Exercise details =>
The required output is all lines below that contain the word "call".

Data extracted from a collection:
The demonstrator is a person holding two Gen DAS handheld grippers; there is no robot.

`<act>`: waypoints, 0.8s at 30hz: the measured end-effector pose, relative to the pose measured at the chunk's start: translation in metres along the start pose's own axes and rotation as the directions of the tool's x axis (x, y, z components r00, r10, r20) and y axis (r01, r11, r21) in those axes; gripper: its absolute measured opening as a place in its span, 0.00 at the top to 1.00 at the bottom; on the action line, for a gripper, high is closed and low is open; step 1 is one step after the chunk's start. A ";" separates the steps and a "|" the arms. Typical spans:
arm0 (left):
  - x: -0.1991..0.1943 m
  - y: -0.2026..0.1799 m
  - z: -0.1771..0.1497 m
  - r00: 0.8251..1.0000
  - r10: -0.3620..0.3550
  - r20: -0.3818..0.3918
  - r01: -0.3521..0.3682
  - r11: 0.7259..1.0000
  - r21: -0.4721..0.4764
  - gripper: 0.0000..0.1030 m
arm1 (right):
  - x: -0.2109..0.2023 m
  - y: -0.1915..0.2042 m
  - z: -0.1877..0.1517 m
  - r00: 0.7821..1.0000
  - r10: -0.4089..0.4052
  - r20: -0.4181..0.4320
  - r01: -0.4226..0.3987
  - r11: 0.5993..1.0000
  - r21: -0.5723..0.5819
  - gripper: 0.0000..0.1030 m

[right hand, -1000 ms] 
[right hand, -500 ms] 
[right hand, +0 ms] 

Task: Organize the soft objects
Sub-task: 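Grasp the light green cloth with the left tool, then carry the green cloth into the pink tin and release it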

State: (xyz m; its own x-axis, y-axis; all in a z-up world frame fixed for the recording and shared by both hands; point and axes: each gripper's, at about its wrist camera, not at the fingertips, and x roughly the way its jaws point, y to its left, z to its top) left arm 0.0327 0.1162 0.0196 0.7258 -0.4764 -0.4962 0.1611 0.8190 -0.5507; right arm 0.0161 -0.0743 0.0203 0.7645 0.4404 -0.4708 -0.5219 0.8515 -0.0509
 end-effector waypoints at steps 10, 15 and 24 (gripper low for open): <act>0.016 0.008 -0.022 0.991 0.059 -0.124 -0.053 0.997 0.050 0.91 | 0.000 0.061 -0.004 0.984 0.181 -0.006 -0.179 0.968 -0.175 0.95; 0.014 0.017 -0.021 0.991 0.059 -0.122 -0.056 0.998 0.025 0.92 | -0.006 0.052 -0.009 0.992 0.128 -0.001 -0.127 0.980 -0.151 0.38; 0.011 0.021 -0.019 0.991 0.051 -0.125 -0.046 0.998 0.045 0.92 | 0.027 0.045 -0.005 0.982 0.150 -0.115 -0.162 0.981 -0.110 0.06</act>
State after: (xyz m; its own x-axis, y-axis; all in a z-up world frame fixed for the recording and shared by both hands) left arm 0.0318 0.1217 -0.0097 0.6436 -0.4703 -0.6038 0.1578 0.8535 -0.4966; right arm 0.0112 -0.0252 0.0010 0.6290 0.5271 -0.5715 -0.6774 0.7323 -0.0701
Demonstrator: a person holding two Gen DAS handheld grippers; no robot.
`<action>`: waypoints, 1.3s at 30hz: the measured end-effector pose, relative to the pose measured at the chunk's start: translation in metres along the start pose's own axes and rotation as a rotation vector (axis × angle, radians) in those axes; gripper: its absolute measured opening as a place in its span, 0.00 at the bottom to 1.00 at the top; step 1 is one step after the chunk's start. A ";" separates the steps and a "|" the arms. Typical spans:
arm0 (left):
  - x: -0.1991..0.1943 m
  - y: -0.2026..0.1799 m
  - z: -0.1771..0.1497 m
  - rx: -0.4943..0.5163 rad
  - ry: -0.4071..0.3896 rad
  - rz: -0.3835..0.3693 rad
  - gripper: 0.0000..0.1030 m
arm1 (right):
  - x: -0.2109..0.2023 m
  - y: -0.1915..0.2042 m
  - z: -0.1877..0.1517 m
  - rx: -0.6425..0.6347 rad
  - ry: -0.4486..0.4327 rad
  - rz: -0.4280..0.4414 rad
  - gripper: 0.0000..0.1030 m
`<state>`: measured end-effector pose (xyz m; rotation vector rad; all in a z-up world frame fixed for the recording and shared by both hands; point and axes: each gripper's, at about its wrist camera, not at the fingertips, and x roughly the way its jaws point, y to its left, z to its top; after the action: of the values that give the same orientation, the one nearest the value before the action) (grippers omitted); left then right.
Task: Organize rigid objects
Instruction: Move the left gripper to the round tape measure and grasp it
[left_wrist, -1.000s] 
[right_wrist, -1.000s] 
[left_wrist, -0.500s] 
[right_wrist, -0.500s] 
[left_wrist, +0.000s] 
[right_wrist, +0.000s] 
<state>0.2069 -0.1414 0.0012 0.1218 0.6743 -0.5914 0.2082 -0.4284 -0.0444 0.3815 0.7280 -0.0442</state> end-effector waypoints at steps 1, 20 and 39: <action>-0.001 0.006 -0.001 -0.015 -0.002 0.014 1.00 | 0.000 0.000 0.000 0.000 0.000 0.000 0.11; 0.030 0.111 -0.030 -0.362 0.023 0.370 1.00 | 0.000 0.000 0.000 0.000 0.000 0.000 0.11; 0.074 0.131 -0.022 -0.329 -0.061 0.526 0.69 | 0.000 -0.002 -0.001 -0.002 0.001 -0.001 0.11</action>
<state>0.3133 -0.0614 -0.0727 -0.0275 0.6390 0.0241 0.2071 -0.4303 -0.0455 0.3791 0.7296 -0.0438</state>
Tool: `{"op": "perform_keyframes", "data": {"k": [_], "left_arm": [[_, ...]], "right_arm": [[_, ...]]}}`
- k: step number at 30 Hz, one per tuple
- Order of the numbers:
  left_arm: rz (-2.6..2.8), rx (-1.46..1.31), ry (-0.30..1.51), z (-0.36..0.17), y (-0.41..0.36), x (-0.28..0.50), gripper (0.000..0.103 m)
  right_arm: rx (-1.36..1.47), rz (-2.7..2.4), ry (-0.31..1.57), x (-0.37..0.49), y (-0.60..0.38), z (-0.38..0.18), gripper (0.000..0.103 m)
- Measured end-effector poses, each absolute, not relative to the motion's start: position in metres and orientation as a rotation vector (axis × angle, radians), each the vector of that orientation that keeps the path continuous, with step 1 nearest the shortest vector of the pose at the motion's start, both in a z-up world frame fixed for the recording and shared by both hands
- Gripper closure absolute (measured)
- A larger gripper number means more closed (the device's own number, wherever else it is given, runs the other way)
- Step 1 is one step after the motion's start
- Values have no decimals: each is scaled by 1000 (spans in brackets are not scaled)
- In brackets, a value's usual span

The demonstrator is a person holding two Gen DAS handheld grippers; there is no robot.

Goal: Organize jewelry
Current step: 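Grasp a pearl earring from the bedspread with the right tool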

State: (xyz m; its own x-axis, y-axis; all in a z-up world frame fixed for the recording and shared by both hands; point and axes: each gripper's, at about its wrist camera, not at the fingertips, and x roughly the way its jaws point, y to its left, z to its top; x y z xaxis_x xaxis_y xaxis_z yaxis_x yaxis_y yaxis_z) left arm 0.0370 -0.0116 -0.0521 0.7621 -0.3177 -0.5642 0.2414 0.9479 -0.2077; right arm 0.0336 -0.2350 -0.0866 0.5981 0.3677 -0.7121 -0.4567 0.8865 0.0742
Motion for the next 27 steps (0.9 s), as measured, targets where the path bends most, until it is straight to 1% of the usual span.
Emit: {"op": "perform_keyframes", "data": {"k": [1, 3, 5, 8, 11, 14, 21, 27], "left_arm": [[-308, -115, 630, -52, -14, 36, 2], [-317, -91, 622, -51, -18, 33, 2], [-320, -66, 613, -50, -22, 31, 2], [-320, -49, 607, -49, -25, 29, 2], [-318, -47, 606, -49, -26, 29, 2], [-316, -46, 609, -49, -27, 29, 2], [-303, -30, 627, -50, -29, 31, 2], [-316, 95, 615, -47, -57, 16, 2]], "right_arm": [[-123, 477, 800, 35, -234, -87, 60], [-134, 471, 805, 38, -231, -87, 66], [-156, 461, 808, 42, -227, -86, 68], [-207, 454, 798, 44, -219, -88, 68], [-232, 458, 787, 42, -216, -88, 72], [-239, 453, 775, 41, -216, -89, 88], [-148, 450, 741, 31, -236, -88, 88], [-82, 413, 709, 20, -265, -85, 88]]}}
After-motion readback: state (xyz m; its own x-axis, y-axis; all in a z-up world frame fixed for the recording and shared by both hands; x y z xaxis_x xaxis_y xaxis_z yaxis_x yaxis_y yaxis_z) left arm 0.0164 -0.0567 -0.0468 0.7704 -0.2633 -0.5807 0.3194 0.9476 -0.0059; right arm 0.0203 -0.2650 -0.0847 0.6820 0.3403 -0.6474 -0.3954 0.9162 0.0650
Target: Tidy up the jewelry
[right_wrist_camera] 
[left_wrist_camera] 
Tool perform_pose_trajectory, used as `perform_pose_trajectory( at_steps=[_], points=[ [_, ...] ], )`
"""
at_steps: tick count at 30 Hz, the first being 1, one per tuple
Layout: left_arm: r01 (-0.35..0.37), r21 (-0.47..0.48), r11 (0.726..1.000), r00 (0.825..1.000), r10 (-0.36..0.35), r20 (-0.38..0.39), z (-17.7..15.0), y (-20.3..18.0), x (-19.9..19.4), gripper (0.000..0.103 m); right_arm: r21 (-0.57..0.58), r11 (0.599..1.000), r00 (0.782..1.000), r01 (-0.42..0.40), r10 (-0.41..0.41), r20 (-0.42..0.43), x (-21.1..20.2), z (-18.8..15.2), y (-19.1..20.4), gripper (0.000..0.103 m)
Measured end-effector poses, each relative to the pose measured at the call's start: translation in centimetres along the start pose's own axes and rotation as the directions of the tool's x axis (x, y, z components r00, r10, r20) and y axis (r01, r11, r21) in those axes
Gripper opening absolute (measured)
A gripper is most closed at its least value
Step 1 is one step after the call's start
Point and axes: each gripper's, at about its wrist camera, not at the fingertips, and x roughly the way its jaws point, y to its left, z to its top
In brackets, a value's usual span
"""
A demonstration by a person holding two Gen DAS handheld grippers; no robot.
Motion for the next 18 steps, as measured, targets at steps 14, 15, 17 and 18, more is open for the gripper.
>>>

Response area =>
Measured end-effector poses, each relative to the pose measured at the call's start: translation in centimetres along the start pose's own axes and rotation as the directions of the tool's x axis (x, y, z components r00, r10, r20) and y axis (r01, r11, r21) in those axes
Step 1 is one step after the call's start

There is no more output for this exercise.